* [Exercise description]: Give back the full listing as written. No pictures go with it.

* [Information provided]:
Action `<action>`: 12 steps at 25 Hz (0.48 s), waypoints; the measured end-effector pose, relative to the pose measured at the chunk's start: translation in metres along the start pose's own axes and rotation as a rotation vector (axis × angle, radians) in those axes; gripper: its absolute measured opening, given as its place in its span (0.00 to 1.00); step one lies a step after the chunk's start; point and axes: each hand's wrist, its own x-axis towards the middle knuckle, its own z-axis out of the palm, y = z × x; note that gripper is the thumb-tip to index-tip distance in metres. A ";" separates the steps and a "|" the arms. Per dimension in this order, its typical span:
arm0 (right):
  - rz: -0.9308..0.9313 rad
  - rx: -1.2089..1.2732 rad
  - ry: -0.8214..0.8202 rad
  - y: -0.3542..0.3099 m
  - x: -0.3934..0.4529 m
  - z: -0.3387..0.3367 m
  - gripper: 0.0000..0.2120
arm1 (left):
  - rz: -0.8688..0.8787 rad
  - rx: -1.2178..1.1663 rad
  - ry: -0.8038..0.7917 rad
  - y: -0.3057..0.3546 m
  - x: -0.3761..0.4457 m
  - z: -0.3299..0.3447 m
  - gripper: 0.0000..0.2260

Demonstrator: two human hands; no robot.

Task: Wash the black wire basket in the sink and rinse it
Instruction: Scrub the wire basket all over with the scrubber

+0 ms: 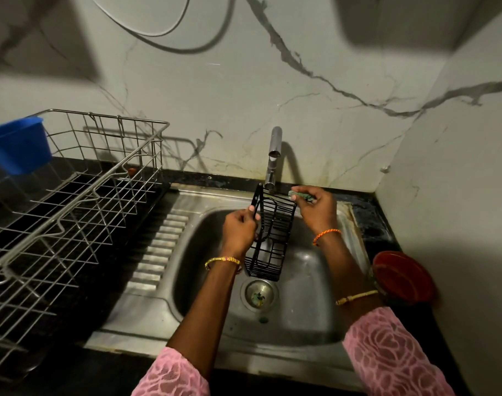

* [Reply to the exercise]:
Action `<action>`: 12 steps at 25 Hz (0.48 s), waypoints; the measured end-effector pose, relative to the pose measured at the chunk's start: translation in metres along the start pose's own axes and rotation as a rotation vector (axis × angle, radians) in those axes; gripper: its absolute measured opening, given as its place in its span (0.00 to 1.00); step one lies a step after the chunk's start; point and axes: each hand's wrist, its own x-axis towards the middle knuckle, its own z-axis out of the palm, y = z × x; note that gripper is the thumb-tip to index-tip distance in metres. A ";" separates the steps and a "|" the arms. Per dimension in this order, its typical span:
arm0 (right):
  - rz: -0.9308..0.9313 rad
  - rx: -1.2089..1.2732 rad
  - ry: -0.8214..0.8202 rad
  - y: -0.3542..0.3099 m
  - x: -0.3934..0.4529 m
  - z: -0.3387..0.3367 m
  - gripper: 0.0000..0.2120
arm1 (left):
  - rz: -0.8688..0.8787 rad
  - rx: -1.2178..1.1663 rad
  - ry: -0.8038..0.7917 rad
  - y: -0.3057..0.3546 m
  - x: -0.3761..0.4457 m
  - z: -0.3299..0.3447 m
  - gripper: 0.0000..0.2260

Demonstrator: two human hands; no robot.

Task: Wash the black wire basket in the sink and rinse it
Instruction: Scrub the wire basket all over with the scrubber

+0 ms: 

Now the answer is complete.